EXERCISE BRIEF: Retype, please, the listing from its opening line through the line that contains "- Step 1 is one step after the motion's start", both included, without the pictures.

GIVEN MATERIAL:
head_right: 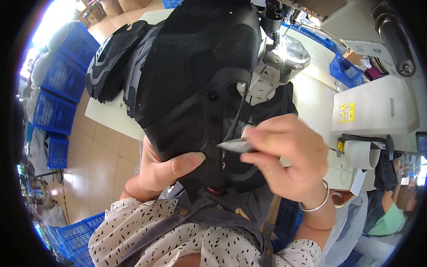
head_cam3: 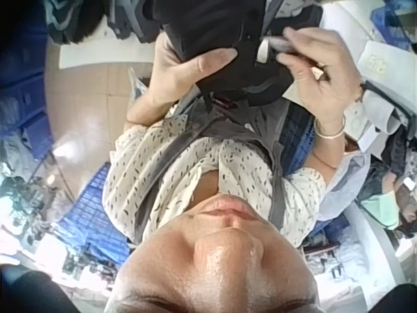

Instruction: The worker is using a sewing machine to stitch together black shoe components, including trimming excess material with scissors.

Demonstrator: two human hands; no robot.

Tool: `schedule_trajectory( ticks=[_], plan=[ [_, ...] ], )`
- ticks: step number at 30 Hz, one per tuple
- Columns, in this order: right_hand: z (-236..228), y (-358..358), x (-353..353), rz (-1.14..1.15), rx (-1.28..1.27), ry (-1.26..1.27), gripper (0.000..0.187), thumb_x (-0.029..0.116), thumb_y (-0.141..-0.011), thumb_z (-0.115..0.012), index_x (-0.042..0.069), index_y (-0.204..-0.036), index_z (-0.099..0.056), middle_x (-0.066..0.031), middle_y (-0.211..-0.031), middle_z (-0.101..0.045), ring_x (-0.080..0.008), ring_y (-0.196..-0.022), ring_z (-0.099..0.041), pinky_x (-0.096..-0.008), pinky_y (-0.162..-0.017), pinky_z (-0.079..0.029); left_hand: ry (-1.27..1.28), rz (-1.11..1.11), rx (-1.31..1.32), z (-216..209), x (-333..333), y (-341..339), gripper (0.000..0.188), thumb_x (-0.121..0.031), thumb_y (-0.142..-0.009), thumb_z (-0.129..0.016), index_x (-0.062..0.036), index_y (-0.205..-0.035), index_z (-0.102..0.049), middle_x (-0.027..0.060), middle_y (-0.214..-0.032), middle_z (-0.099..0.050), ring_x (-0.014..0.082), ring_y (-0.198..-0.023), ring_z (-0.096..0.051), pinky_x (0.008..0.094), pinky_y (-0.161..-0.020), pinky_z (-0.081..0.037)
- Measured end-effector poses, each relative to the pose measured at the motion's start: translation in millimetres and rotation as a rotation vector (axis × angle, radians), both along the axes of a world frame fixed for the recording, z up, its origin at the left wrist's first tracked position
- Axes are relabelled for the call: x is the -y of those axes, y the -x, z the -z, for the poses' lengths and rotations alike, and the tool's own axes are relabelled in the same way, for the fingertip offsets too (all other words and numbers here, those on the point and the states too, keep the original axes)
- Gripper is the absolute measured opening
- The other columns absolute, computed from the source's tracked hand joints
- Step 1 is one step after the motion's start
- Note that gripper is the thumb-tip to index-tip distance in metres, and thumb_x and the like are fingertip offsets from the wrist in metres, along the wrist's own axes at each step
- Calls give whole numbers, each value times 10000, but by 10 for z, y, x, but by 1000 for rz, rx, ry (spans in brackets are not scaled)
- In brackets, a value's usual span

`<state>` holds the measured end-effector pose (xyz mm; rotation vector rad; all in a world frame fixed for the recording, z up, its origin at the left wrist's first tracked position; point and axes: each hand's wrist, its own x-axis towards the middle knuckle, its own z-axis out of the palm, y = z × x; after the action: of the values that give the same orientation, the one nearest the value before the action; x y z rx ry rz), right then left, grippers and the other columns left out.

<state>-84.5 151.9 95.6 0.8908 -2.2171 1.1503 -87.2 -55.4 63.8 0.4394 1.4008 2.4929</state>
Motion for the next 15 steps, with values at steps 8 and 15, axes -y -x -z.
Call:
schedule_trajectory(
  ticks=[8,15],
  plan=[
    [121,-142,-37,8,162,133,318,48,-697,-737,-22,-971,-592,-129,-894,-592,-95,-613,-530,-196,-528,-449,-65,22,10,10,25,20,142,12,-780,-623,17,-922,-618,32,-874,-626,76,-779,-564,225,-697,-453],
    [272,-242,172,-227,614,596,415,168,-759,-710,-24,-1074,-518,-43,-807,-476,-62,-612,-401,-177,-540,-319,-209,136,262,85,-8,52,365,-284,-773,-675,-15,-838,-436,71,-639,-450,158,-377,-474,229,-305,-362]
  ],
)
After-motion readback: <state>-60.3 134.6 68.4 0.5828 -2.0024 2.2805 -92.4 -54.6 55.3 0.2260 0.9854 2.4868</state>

ANSWER AREA:
head_right: 
head_cam3: 

Instruction: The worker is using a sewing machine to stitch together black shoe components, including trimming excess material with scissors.

Demonstrator: two human hands; no robot.

Tool: `schedule_trajectory( ticks=[_], plan=[ [_, ...] ], )`
- ticks: step number at 30 Hz, one per tuple
- Columns, in this order: right_hand: z (-236..228), y (-358..358), x (-353..353), rz (-1.14..1.15), rx (-1.28..1.27), ry (-1.26..1.27), gripper (0.000..0.187), thumb_x (-0.029..0.116), thumb_y (-0.141..-0.011), thumb_z (-0.115..0.012), index_x (-0.042..0.069), index_y (-0.204..-0.036), index_z (-0.099..0.056), middle_x (-0.066..0.031), middle_y (-0.211..-0.031), middle_z (-0.101..0.045), ring_x (-0.080..0.008), ring_y (-0.196..-0.022), ring_z (-0.099..0.041), pinky_x (-0.096..-0.008), pinky_y (-0.162..-0.017), pinky_z (-0.079..0.029); left_hand: ry (-1.27..1.28), rz (-1.11..1.11), rx (-1.31..1.32), z (-216..209), x (-333..333), y (-341..339), gripper (0.000..0.188), thumb_x (-0.121..0.031), thumb_y (-0.142..-0.009), thumb_z (-0.129..0.016), index_x (-0.062..0.036), index_y (-0.205..-0.035), index_z (-0.102..0.049), middle_x (-0.027..0.060), middle_y (-0.214..-0.032), middle_z (-0.099..0.050), ring_x (-0.014..0.082), ring_y (-0.198..-0.023), ring_z (-0.096..0.051), pinky_x (0.008..0.094), pinky_y (-0.161..-0.020), pinky_z (-0.081..0.037)
- Measured end-effector poses, each relative to the pose measured at the motion's start: translation in millimetres and rotation as a rotation vector (axis × angle, radians), both along the axes of a world frame fixed for the recording, z up, its origin at the left wrist's first tracked position
- Axes are relabelled for the call: x is the -y of those axes, y the -x, z the -z, for the poses' lengths and rotations alike, and the tool's own axes are relabelled in the same way, for the fingertip offsets too (all other words and numbers here, those on the point and the states too, keep the original axes)
- Gripper is the absolute measured opening
- The other columns absolute, computed from the source's tracked hand joints
- Step 1 is one step after the motion's start

The work is done, and the output is complete.